Earlier he was an assistant to Ludwig Boltzmann at the University of Graz.

In 1886, he and his colleague Walther Nernst, then a PhD student at the University of Graz, jointly discovered the thermoelectric phenomena now known as the Ettingshausen effect and Nernst effect.

== Biography ==
Albert Konstantin Karl Josef von Ettingshausen was born in Vienna as first of two children to Karl von Ettingshausen and Friederike Ettingshausen, née Kaltschmied. In 1854 the family moved to Graz. Albert’s sister Anna was born on 11 February 1856. Albert’s uncle was the mathematician and physicist Andreas von Ettingshausen, his cousin the botanist Constantin von Ettingshausen

Albert von Ettingshausen studied physics and mathematics at the University of Graz. Still a student, he became an assistant professor for physics. From 1878 to 1888 he worked as associate professor at the University of Graz side by side with Ludwig Boltzmann. In 1888 he succeeded professor Jakob Pöschl, who held the chair of theoretical and experimental physics and was teacher of Nikola Tesla, at Graz University of Technology.
Albert von Ettingshausen married Pauline Nowakowsky (2.12.1865 – 8.8.1951) on 29 July 1893. Their only son Konstantin Roland Karl Albert was born on 18 September 1894. In 1920 Ettingshausen retired.

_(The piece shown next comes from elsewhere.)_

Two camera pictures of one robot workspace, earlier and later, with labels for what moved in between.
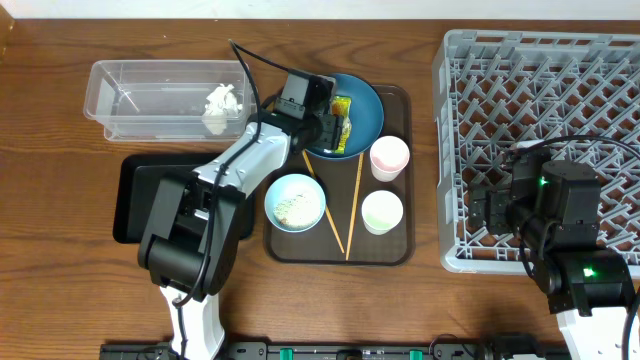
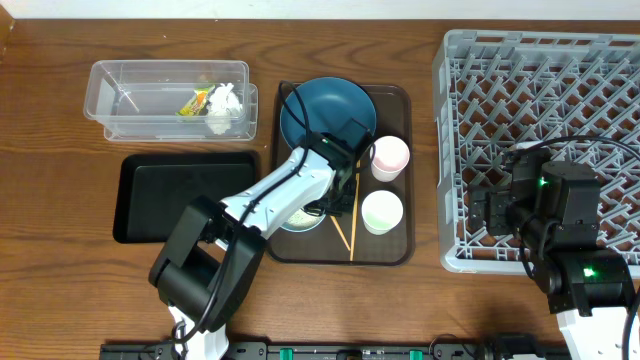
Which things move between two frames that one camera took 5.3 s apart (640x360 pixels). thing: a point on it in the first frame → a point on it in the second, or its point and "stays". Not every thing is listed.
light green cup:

Since 1884, Albert von Ettingshausen was member of the German National Academy of Sciences Leopoldina. Ettingshausen was a knight 3rd class of the Order of the Iron Crown (Austria) and was elected two times rector of Graz University of Technology namely in 1893/94 and 1912/13. He served as dean several periods as well. He died aged 82 in the morning of 9 June 1932 of diabetes mellitus and arteriosclerosis.